*The task*.
Only the number is wanted: how many lines of the data contain "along"?
_____
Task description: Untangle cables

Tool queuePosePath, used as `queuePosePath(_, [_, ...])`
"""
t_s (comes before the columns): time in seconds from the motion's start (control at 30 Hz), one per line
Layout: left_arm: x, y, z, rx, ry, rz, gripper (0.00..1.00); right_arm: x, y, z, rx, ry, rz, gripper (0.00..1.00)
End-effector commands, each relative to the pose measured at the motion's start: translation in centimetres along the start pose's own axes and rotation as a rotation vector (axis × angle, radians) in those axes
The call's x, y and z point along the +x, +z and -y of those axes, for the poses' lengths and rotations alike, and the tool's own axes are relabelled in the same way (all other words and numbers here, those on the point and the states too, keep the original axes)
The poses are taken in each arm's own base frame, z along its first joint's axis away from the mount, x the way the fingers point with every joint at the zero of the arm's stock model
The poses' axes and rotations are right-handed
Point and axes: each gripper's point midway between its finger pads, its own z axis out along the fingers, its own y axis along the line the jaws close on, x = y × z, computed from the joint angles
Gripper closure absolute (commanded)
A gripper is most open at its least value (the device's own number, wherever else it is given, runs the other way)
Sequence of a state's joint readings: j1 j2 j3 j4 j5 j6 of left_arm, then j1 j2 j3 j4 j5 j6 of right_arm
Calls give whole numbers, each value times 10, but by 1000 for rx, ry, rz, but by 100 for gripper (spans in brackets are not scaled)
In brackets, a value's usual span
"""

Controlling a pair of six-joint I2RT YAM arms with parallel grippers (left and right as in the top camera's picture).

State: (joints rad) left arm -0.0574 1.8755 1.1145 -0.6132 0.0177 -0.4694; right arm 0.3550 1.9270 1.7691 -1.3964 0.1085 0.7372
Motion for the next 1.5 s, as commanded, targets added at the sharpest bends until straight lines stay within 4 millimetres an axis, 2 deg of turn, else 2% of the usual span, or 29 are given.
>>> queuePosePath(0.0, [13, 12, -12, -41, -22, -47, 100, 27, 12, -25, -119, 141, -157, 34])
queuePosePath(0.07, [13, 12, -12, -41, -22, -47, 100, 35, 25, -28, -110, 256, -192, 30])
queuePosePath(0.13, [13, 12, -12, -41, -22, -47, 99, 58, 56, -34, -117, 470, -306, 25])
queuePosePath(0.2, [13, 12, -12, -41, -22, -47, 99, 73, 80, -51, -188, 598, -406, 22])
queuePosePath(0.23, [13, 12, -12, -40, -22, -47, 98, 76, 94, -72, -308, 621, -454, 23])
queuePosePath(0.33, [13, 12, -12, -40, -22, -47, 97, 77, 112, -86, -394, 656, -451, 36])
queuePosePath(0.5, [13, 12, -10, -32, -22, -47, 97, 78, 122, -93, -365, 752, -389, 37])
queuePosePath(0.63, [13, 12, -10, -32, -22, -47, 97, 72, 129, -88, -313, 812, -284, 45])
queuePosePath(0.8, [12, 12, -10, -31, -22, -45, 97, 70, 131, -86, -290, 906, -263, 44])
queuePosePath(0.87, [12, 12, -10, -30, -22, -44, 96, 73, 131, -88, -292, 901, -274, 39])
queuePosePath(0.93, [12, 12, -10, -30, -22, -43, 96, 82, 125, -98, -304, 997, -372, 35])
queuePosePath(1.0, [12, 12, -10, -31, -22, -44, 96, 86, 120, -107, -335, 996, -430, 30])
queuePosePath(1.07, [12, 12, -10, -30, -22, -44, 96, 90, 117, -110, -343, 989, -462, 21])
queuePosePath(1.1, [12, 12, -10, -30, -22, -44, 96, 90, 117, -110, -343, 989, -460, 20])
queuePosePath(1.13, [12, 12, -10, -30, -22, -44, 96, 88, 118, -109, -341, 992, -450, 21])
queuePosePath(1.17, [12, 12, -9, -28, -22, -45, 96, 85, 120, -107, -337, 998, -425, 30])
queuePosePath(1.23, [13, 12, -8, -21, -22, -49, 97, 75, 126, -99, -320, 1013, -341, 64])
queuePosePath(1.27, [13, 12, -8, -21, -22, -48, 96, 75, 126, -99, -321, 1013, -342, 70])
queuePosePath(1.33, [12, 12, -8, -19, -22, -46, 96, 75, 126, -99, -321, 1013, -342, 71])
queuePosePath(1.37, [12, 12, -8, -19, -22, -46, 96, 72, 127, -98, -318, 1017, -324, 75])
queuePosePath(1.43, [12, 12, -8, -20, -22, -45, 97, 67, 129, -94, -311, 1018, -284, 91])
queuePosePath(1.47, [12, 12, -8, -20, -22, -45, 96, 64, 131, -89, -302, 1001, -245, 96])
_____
*Solution for this task*.
4